A team of eight from Pinehurst Resort – from golf maintenance to golf operations to media relations to volunteer leaders – have returned from an August fact-finding trip to the West Coast as the 2018 U.S. Amateur was staged at rival resort Pebble Beach.
“It has been since 2008 that we last hosted the U.S. Amateur and a lot of people have changed on our team and on the USGA team, so the trip was to make sure we’re all on the same page,” said Pinehurst Resort president Tom Pashley. “And it helps us get a shot in the arm because we’ve got a lot going on here and have been running in a bunch of different directions. It’s a great opportunity to get people focused and realize it’s less than 365 days before it’s going to be here.”
It will be the third time Pinehurst has hosted the U.S. Amateur and 10th overall USGA championship at the iconic resort. Pinehurst was the stage of Labron Harris’ triumph in 1962, and in 2008 Danny Lee romped to victory, becoming the youngest player to win the U.S. Amateur at the time.
Pinehurst has been home to amateur golf since the early years of its founding, serving as the home to the longest consecutively running amateur championships in the United States, the North & South Amateur. It is at Pinehurst where Richard Tufts penned the “Creed of the Amateur,” wherein he writes, “Amateurism, after all, must be the backbone of all sport– golf or otherwise.”

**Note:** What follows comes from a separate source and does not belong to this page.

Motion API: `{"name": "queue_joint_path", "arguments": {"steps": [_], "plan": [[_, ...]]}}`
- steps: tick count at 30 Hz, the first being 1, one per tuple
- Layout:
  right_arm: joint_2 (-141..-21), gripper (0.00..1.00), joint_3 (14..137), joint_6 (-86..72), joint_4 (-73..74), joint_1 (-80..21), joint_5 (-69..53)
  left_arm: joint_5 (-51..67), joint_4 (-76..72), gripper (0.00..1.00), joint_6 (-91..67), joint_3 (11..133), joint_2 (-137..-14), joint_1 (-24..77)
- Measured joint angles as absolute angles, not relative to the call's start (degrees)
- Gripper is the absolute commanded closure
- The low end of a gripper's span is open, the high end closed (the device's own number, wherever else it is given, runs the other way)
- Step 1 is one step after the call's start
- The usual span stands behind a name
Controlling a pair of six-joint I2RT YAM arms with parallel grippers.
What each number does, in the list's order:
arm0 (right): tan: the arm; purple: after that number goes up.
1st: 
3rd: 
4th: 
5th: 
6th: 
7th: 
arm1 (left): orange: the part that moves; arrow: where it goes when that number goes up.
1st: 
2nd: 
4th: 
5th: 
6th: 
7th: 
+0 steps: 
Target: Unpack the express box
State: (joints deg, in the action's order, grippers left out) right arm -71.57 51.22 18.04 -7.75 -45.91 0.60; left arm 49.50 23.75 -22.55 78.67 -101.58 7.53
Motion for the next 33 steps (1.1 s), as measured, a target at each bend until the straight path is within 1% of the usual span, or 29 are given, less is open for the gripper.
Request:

In addition to the U.S. Amateur, the USGA will stage the U.S. Women’s Senior Open at Pine Needles Resort in 2019, while the U.S. Women’s Open will be played there in 2022 and the U.S. Open at Pinehurst Course No. 2 in 2024.
“It is a special place to be in a very special time, to have this much going on,” Pashley said of the area. “What a great vote of confidence from the USGA in entrusting the Sandhills with so many of their national championships. It does speak to their faith and our ability to conduct the championship and the volunteer’s commitment to step up time and time again to help run them, and it talks about the quality of golf in the area. So many places would consider it a highlight to get any one of these and for us to have so many of them coming in a five-year span — well it’s an embarrassment of riches.”
Stroke play for the U.S. Amateur, just as in 2008, will be split between No. 2 and No. 4, giving the new Gil Hanse-designed No. 4 course its first spotlight championship. Match play will then return to the Ross-designed famed No. 2 layout.
“It is going to be a great test early on to see how it holds up under championship conditions, and with the best players in the world having an opportunity to challenge it,” Pashley said. “It’s a feather in the cap of Pinehurst No. 4 to be able to be a co-host of this championship. Being less than a year old; it will be a real neat opportunity.
The new No. 4 design will officially open on Sept. 20.
“We have seen a tremendous amount of interest from golfers all over the country and the world who are going to be coming here this fall to check it out,” Pashley said. “We’ve been very pleased with the response. Just the prospect of being able to play a new course in Pinehurst seems to have interested people.”
“Recovering from some of these sand areas on No. 4 is going to be more difficult than No. 2,” added longtime Pinehurst Resort director of golf course maintenance and grounds Bob Farren. “It is always going to be compared to No. 2 but No. 2 is flat and more hardpan. This course is going to be harder to manage.”
More information about how to volunteer log on to www.pinehurst.com/2019-u-s-amateur/.
“Any national championship is an honor to have the opportunity to host so we take it very seriously,” said Pashley, whose resort hosted the first-ever back-to-back Opens in 2014. “And our volunteer team takes it very seriously, and they have been working behind the scenes for a year leading up to this point. So the amount of time and work and effort that goes in to it from the volunteer’s perspective is incredible.
“That’s one of the many reasons the USGA keeps coming back here, they know we have a volunteer base that can conduct these championships because it is a challenge and a lot of work – yet a ton of fun.”